- President Xi Jinping is attempting to reassure China's private sector that it has nothing to fear from the state.
- Xi met entrepreneurs on Nov. 1, telling them they "should feel totally reassured" and offered tax breaks and financing help, state media reported.
- Analysts say Xi's outreach, which comes amid the trade war with the United States and a slowing Chinese economy, is important to restore confidence in the job-creating private sector.
Chinese President Xi Jinping is making peace with his country's private companies.
That reassurance comes amid an environment in which privately owned enterprises have taken a hit from banks constricting lending in a national effort to rein in debt. On top of that, confidence has been shaken on concerns private firms were falling out of political favor in relation to their powerful state-owned brethren.
Now, facing trade war with the United States and a slowing economy, Xi is offering the sector an olive branch, which analysts and investors say is necessary to boost confidence in the critical job-providing sector.
China's big state-owned enterprises have long enjoyed exalted status, with preferential access to funding and other benefits. And despite years of reform talk, their political influence has actually been seen to grow in recent years.
But at a symposium last Thursday with private entrepreneurs and reported by the official Xinhua news agency, Xi sought to make amends, promising measures including lower taxes and improved financing, while also offering soothing words of inclusion.
"All private companies and private entrepreneurs should feel totally reassured and devote themselves to seeking development," Xi said at the event, according to Xinhua. "Private enterprises and private entrepreneurs belong to our own family."
Andy Xie, an independent economist formerly with Morgan Stanley, said Xi's words may have a positive psychological impact but action will be more critical.
Xie told CNBC on Thursday that state-owned enterprises have become "emboldened" by an environment that "stresses politics above everything else" in the last five years.
"They've been basically really taking on private companies in a very negative way," he added, citing anecdotal examples of the latter either being forced out of business by state rivals or seeking investment from them to stay in business.
'Loses its dynamism'
In an apparent nod to concerns of political favor for the state-run sector, Xi, according to Xinhua, called for a level playing field for private business and said the Communist Party of China should pay more attention to its needs.
China's private sector is diverse, consisting of behemoths such as internet companies Alibaba and Tencent as well as smaller companies that form the backbone of the country's manufacturing.
The debt campaign, which China has had to tone down amid the trade war, along with other policies, dealt an outsized "negative" blow to China's private companies, Japanese financial firm Nomura said.
"So we view these latest moves by Mr.
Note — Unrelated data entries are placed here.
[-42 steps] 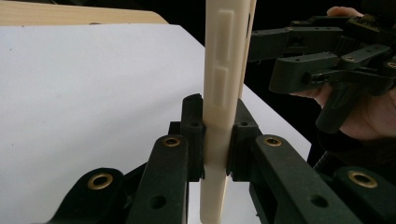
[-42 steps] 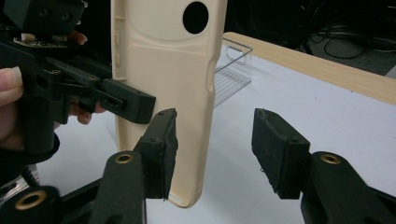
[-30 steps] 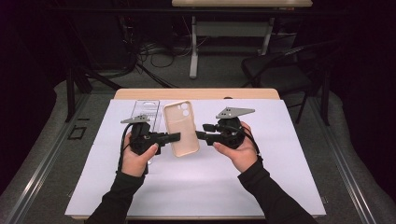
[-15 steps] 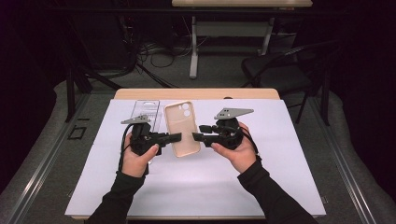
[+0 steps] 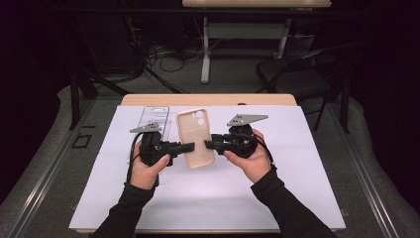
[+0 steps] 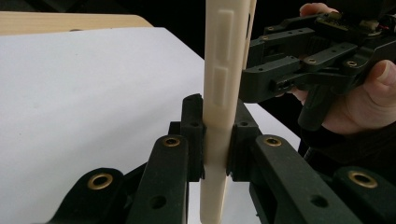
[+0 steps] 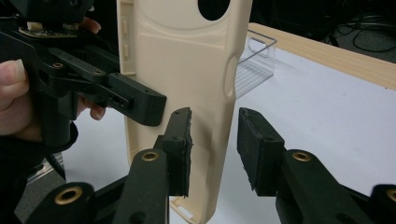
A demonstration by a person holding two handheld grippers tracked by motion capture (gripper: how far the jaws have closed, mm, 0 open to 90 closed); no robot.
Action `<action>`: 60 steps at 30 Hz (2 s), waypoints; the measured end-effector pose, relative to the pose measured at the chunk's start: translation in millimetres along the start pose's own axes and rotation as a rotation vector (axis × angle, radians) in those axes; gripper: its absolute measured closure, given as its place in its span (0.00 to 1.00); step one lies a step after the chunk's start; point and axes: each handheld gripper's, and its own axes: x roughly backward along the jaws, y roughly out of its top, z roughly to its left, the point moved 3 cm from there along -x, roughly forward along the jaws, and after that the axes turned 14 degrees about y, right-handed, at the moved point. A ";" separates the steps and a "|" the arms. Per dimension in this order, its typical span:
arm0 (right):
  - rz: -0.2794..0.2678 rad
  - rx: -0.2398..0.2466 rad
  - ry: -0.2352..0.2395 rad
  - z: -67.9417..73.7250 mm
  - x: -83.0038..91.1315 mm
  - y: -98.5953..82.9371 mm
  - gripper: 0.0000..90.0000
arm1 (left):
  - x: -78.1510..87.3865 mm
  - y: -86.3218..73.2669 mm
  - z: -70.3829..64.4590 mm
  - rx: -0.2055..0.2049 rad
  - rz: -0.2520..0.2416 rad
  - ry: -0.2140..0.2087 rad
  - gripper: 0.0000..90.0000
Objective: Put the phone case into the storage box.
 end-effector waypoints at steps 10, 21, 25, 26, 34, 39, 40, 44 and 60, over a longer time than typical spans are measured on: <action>0.018 -0.035 0.009 -2.5 0.6 -1.5 0.80 | -0.3 -0.2 -0.6 -0.003 0.002 -0.001 0.90; 0.029 -0.032 0.017 -3.8 0.1 -2.5 0.86 | -1.1 -0.4 -1.8 -0.009 0.004 -0.007 0.90; 0.025 -0.037 0.023 -4.7 -0.2 -3.2 0.87 | -0.9 -0.4 -1.2 -0.007 0.004 -0.006 0.90; 0.024 -0.038 0.025 -4.9 -0.1 -3.3 0.87 | -1.0 -0.4 -1.1 -0.007 0.004 -0.005 0.90; 0.026 -0.042 0.032 -6.4 1.1 -4.3 0.89 | -1.4 -0.6 -0.9 -0.013 0.005 -0.008 0.89; 0.022 -0.051 0.034 -7.0 1.2 -4.7 0.90 | -2.0 -0.9 -0.6 -0.010 0.006 -0.005 0.89; 0.021 -0.051 0.036 -7.1 1.3 -4.7 0.90 | -2.0 -0.9 -0.6 -0.011 0.006 -0.006 0.89; 0.021 -0.050 0.041 -8.0 1.3 -4.6 0.91 | -1.8 -0.9 -0.6 -0.012 0.006 -0.006 0.89; 0.007 -0.065 0.069 -11.5 1.8 -7.3 0.91 | -2.6 -1.2 -0.6 -0.014 0.012 -0.009 0.89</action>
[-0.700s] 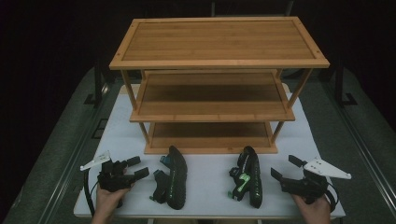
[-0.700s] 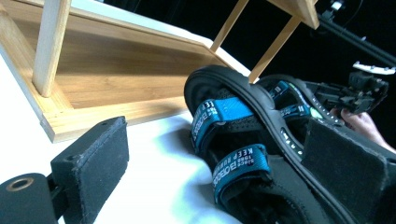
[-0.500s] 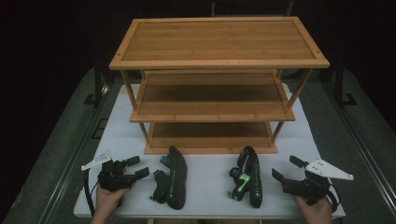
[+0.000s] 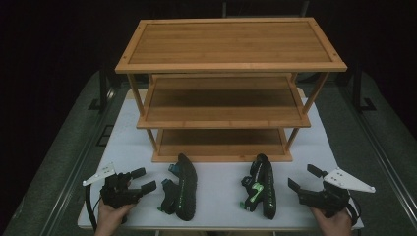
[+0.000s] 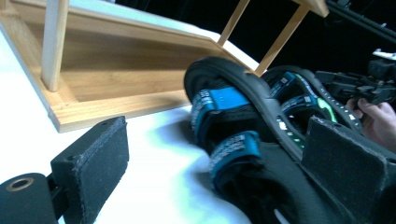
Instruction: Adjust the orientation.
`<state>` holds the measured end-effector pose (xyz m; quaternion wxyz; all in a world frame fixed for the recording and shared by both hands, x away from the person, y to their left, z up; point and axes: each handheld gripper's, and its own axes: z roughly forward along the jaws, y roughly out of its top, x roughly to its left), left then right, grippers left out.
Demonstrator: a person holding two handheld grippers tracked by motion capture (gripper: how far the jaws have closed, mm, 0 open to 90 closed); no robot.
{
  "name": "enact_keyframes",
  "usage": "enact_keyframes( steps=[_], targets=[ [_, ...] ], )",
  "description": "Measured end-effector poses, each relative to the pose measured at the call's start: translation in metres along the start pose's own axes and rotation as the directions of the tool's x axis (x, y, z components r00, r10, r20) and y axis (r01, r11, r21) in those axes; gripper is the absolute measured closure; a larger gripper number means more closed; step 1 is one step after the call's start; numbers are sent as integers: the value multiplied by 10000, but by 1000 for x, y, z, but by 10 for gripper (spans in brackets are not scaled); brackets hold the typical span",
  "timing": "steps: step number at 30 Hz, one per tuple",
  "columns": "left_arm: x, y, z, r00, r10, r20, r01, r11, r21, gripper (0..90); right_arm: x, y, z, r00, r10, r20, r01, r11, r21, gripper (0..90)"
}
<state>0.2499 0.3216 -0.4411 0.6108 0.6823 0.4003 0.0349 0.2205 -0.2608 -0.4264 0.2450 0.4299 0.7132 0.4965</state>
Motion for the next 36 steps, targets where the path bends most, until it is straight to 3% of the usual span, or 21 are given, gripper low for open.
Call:
enact_keyframes(
  steps=[15, 22, 27, 28, 29, 31, 36],
  targets=[
    [-4, 0, 2, 9996, 164, 249, -169, 9997, 197, 74, 1, 1, -2, 10000, -45, 7, 45, 10000, -71, 144],
    [-3, -1, 2, 9993, 302, 241, -313, 9983, 486, 135, 2, 2, -3, 9999, -119, 39, 119, 9999, -91, 144],
    [-4, -3, 7, 9981, 618, 70, -622, 9912, 1171, 208, 3, 1, -3, 9999, -89, 54, 89, 9999, -66, 144],
    [-3, -4, 8, 9966, 821, -28, -807, 9852, 1512, 227, 3, 1, -3, 9999, -103, 55, 103, 9999, -82, 144],
    [-3, -4, 8, 9966, 821, -28, -807, 9852, 1512, 233, 3, 1, -3, 9999, -113, 49, 113, 9999, -90, 144],
    [-2, -5, 10, 9943, 1050, -200, -992, 9760, 1938, 255, 4, 1, -3, 9999, -114, 22, 114, 9999, -72, 144],
    [0, -6, 11, 9934, 1137, -141, -1078, 9693, 2208, 313, 5, 1, -2, 9999, -150, 13, 150, 9999, -62, 144]
  ],
)
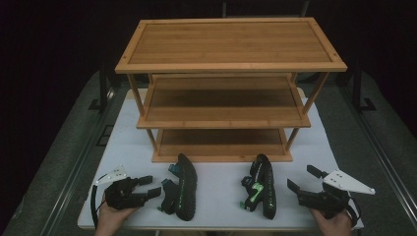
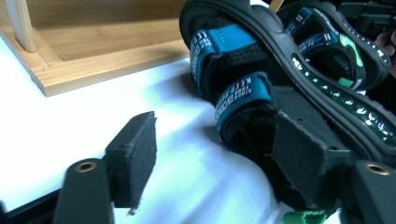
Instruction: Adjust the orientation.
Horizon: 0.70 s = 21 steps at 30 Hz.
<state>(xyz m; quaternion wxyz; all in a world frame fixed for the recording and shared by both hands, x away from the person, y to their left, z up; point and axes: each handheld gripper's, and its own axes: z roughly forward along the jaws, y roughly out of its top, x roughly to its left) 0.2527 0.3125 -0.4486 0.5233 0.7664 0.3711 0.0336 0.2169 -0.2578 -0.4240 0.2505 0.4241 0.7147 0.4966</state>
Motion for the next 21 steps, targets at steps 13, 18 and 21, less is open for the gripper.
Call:
enact_keyframes(
  steps=[13, 18, 21],
  targets=[
    [-2, 4, 12, 9989, 316, -337, -275, 9928, 1165, 417, 1, 0, 1, 10000, -22, -48, 23, 10000, 19, 144],
    [-6, 7, 23, 9976, 627, -304, -574, 9871, 1495, 443, 1, 0, 1, 10000, 3, -52, -3, 10000, 4, 145],
    [-9, 9, 27, 9978, 631, -189, -596, 9868, 1503, 465, 1, 0, 1, 10000, 9, -57, -9, 10000, 0, 144]
  ],
)
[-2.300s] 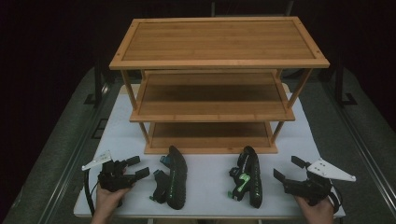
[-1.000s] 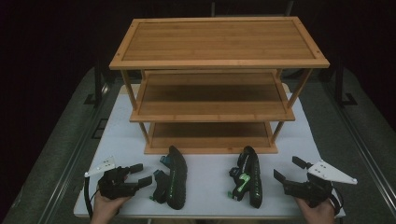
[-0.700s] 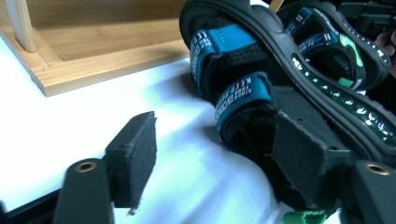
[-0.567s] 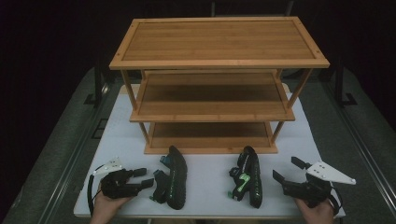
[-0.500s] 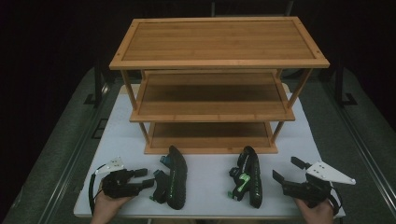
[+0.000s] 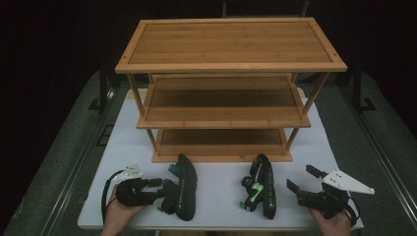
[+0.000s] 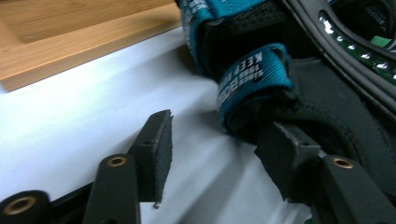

Xi as an apparent effort to boost market confidence at a time when China's economic growth faces a worse-than-expected slowdown, its stock markets have tumbled and the private sector is being financially squeezed," it said in an analysis the day after he met the entrepreneurs.
Xi's internal outreach came just days before a speech Monday in Shanghai directed at foreign governments and investors in which he pledged to increase imports, further open the economy and strengthen intellectual property protections — all key demands of the United States.
Both the meeting with domestic companies and the Shanghai speech appeared to be part of a two-pronged strategy, according to Citi.
"After re-assuring Chinese private entrepreneurs, the government is looking to convince foreign investors and multinational corporations that their participation in China's economic development is welcome," the U.S. bank said in a Monday note.
"While these messages will allay the worst fears about the direction of China's economy, we believe confidence will take time to return," it added.
Mark Jolley, equity strategist at CCB International Securities in Hong Kong, called Xi's approach to the private sector a "positive" because it is small companies that drive job growth.
"It's something which is quite important because, obviously, if small business is suffering for too long, China loses its dynamism as an economy," Jolley said.